Dans ses Recherches sur le système du monde, d’Alembert examina la question de la figure de la terre ; Newton doit être regardé comme celui qui l’a traitée le premier, car Huyghens avait démêlé seulement l’influence que le changement de la force centrifuge aux différentes latitudes devait avoir sur la force de gravité, mais sans avoir bien connu la vraie direction et la véritable loi de la pesanteur. Newton résolut le problème, en regardant la terre comme un solide homogène de révolution. Clairaut en donna la solution dans l’hypothèse d’une densité variable, mais la même dans chaque couche concentrique, et en supposant par conséquent que la force de la pesanteur est toujours perpendiculaire à la surface. Ces suppositions, quelque naturelles qu’elles paraissent, sont un peu arbitraires, et d’Alembert traita le problème d’une manière plus générale et plus rigoureuse, en supposant seulement la figure peu différente d’une sphère, et la densité assujétie à une loi quelconque.

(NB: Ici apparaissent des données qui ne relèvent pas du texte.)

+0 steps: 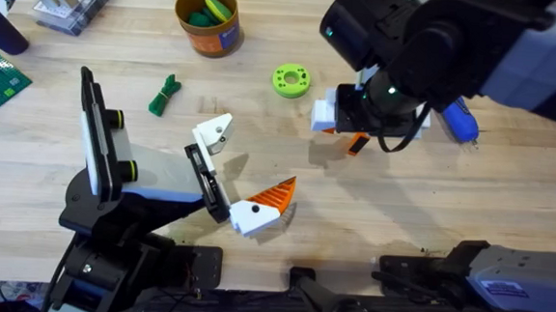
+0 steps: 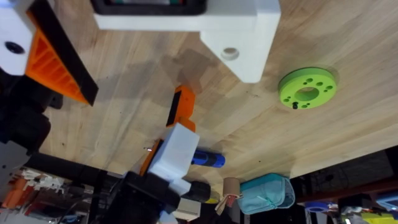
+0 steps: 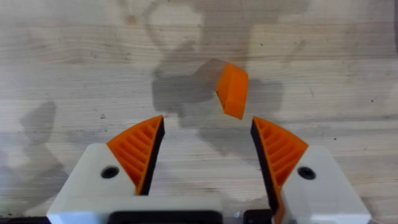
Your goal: Pick up the gripper from the table and insert it into the empty holder that is missing its gripper. Then pick up a screw, insert it into the mounting hole, and use the screwdriver to tighten it. Finally, clean up the table by picking up the vegetable and placing it into the bucket.
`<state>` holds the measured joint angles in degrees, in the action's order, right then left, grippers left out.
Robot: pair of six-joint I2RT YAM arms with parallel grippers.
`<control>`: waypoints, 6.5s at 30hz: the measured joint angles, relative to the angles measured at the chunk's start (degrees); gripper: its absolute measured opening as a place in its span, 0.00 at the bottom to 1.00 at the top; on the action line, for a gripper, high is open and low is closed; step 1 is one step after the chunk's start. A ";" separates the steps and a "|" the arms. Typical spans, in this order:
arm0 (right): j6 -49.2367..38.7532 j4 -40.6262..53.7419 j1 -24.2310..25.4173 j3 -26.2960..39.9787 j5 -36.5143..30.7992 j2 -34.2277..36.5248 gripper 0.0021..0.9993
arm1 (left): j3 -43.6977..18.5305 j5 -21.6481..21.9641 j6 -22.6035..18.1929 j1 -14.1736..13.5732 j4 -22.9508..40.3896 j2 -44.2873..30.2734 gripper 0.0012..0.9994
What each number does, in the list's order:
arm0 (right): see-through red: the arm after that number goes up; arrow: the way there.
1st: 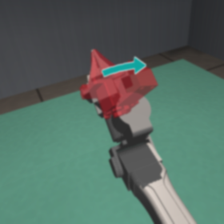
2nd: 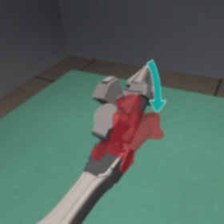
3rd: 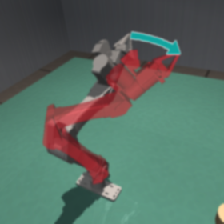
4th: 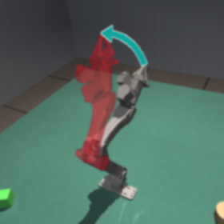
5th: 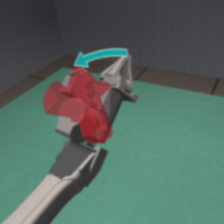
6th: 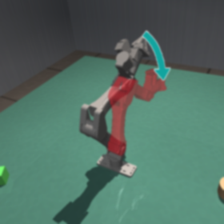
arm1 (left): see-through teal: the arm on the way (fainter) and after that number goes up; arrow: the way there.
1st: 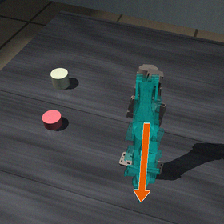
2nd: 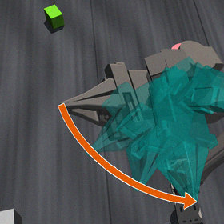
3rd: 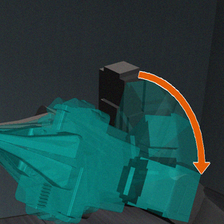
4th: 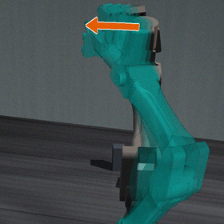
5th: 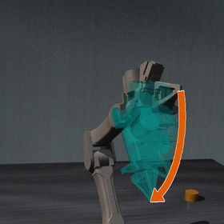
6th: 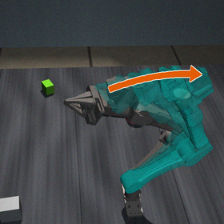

On sait que dans ces questions on suppose à la terre une figure telle que, si elle était fluide, ses parties resteraient en équilibre, et qu’elle conserverait la même figure, sans aucun autre changement que les oscillations produites dans la masse fluide par l’action des corps célestes ; cette supposition fit découvrir à d’Alembert, qu’il existait pour les fluides deux états d’équilibre, l’un fixe, auquel la masse reviendrait après avoir éprouvé un petit dérangement ; et l’autre non fixe, qu’un léger mouvement suffit pour détruire sans retour, observation qui, s’étendant à toutes les espèces de corps, est très-importante dans l’application des principes de la mécanique aux phénomènes de la nature.